As Gang Crimes Soar, New San Franciso D.A. Surrenders to MS-13
As Gang Crimes Soar, New San Francisco D.A. Surrenders To MS-13
December 25, 2019 by Dave Gibson
SAN FRANCISCO, CA (The San Francisco Chronicle) – Two members of the violent MS-13 street gang were convicted of executing a father as he celebrated his birthday in San Francisco’s Mission District nearly three years ago, prosecutors said Friday.
The San Francisco Superior Court jury deliberated for three days before returning guilty verdicts Thursday against Jose Mejia-Carrillo, 24, and Alexis Cruz-Zepeda, 25, in the March 17, 2017, killing of George Martinez.
Mejia-Carrillo was found guilty of first-degree murder and being a felon in possession of a firearm, along with gun and gang enhancements. Cruz-Zepeda was found guilty of one count of criminal street gang conspiracy for acting as the lookout and distracting Martinez while Mejia-Carrillo fired the deadly shots.
The verdict “brings long-awaited justice to the victim and his family and represents a line in the sand that brazen gang violence of this nature will not be tolerated in this community,” Assistant District Attorney Adam Maldonado said.
The case centered around the defendants’ participation in the 20th Street clique of the brutal Mara Salvatrucha gang, known as MS-13. Maldonado described how the killing was part of a larger effort by the gang to become more powerful by using violence to spread fear in the neighborhood.

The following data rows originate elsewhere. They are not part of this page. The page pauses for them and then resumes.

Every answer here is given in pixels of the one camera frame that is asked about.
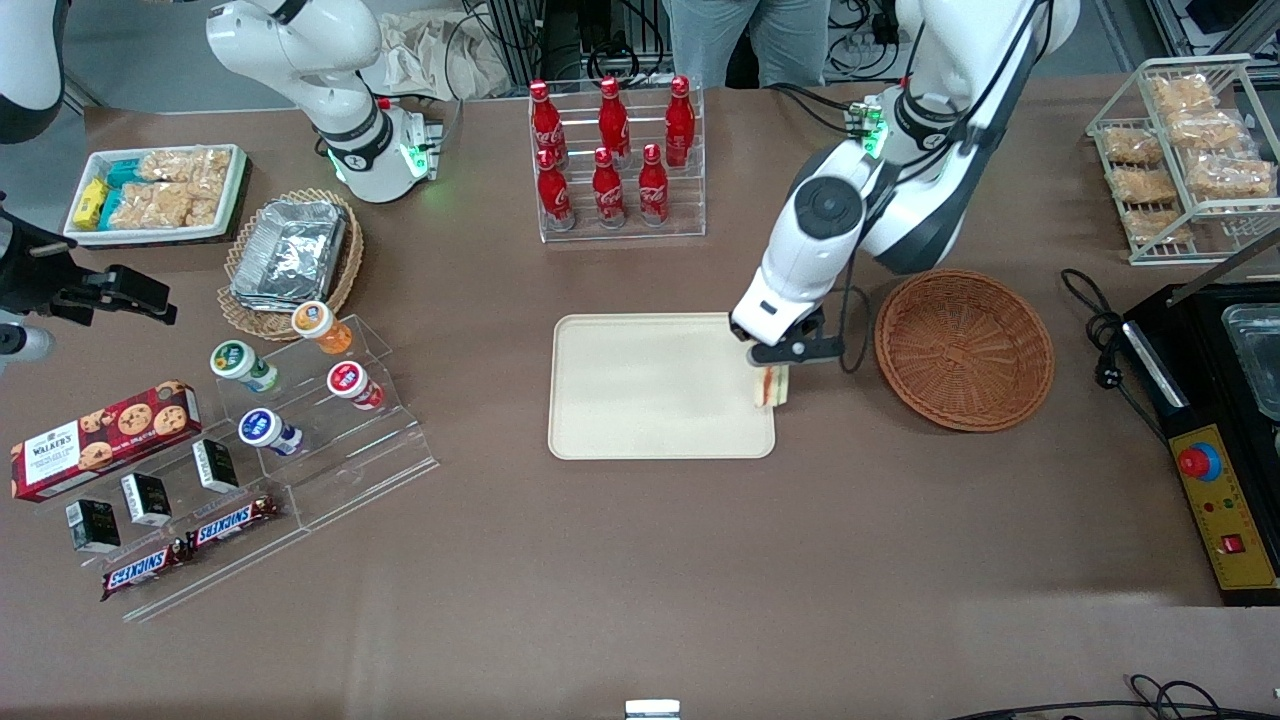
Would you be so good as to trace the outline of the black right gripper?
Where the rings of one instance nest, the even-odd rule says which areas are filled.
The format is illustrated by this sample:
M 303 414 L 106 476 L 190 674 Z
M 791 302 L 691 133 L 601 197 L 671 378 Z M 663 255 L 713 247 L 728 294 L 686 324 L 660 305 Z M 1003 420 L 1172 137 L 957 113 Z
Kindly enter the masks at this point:
M 168 284 L 119 264 L 95 274 L 72 258 L 72 241 L 8 210 L 1 210 L 1 309 L 5 313 L 20 316 L 35 313 L 90 325 L 100 292 L 106 311 L 129 313 L 164 325 L 177 323 L 178 307 L 168 302 Z M 92 275 L 95 284 L 90 281 Z

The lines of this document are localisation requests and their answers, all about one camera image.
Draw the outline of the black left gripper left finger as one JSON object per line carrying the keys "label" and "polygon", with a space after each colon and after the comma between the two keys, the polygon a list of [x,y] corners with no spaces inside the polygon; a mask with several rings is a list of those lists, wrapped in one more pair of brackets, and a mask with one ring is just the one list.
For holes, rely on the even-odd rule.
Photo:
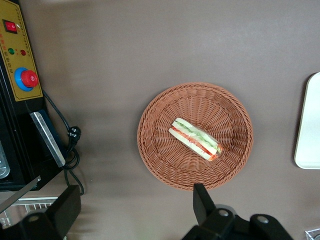
{"label": "black left gripper left finger", "polygon": [[62,240],[81,212],[80,187],[71,185],[47,208],[4,229],[6,240]]}

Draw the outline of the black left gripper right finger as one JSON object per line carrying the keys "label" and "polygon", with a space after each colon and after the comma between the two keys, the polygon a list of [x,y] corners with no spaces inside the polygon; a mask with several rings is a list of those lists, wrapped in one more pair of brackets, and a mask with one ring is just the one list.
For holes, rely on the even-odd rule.
{"label": "black left gripper right finger", "polygon": [[226,240],[234,226],[235,216],[227,208],[218,208],[205,186],[193,186],[193,211],[198,222],[183,237],[185,240]]}

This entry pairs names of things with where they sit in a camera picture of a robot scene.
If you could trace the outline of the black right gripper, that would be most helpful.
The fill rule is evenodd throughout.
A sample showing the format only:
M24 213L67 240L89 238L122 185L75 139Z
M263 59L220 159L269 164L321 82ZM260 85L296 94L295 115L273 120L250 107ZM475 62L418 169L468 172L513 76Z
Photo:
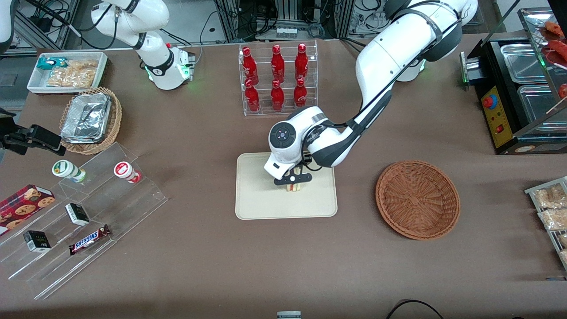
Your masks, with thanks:
M27 152L27 129L21 126L0 128L1 149L12 151L16 154L25 155Z

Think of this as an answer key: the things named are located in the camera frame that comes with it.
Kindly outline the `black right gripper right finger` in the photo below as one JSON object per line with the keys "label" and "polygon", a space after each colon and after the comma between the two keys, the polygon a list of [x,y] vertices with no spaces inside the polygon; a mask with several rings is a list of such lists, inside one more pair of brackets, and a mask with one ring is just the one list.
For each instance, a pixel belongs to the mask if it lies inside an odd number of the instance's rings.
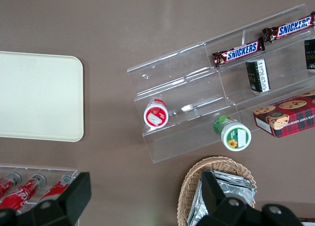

The night of the murder, Martinez, 44, was with his adult son at the Beauty Bar on 19th and Mission streets. The men had been at a Warriors game in Oakland and decided to stop by the bar on the way back to their San Bruno home.
Little did they know, prosecutors said, MS-13 members were in the bar and mistook Martinez as a rival gang member. Mejia-Carrillo and Cruz-Zepeda followed Martinez out of the bar as he and another man got into a car on 19th Street.
Mejia-Carrillo was captured on security video crouching next to a car behind the vehicle while Cruz-Zepeda walked by smoking a cigarette.
Martinez got out of the car and briefly spoke to Cruz-Zepeda as Mejia-Carrillo sneaked up from behind and shot him in the back before putting a second bullet in his head. The execution was captured by a nearby market’s security camera.
Prosecutors said Mejia-Carrillo fled the scene on foot, dropping his cell phone and ditching the murder weapon in a trash bin in a dark corner of a nearby parking lot. When investigators searched the phone, they found selfie videos of Mejia-Carrillo flashing MS-13 gang signs while riding BART a week before the shooting.
A witness described hearing someone ask Martinez if he was a Norteño, a gang rival of MS-13, seconds before the shooting.
Investigators later found Mejia-Carrillo’s DNA on the murder weapon, prosecutors said.
Since being arrested, Cruz-Zepeda has gotten several tattoos while in San Francisco Jail, including “MS-13” on his hand and devil horns — a common symbol of the gang — on his arm.
The trial may be the last case with gang enhancements charged by the district attorney’s office for the foreseeable future. The incoming district attorney, Chesa Boudin, has pledged to stop charging gang enhancements when he takes office Jan. 8, citing stark racial disparities in how the law is applied.
Gang enhancements, which add additional years to a sentence for an underlying felony, make communities less safe by creating tension between law enforcement and minority neighborhoods, Boudin said during his campaign for district attorney.
*Of course, San Francisco has long been a ‘sanctuary city,’ and as such, gave way to the murders of the Bologna family in 2008, by an MS-13 gang member; and Kate Steinle in 2015, by illegal alien, Jose Ines Garcia-Zarate.
Apparently, this once, beautiful city which has given way to gang violence, feces-filled sidewalks and even the open (now decriminalized) use of heroin in the streets, has decided to continue this downward spiral by also decriminalizing hyper-violent street gangs.
It is also worthy of note that San Francisco’s incoming district attorney, Chesa Boudin, once served in the administration of the now deceased Venezuelan dictator, Hugo Chavez.
Boudin’s parents, Kathy Boudin and David Gilbert were members of the Weather Underground terrorist group, and both were convicted for their roles in the murders of two police officers and a security guard in 1981 in Rockland County, New York. After his parents went to prison, Boudin was raised in Chicago by Bill Ayers and Bernardine Dohrn.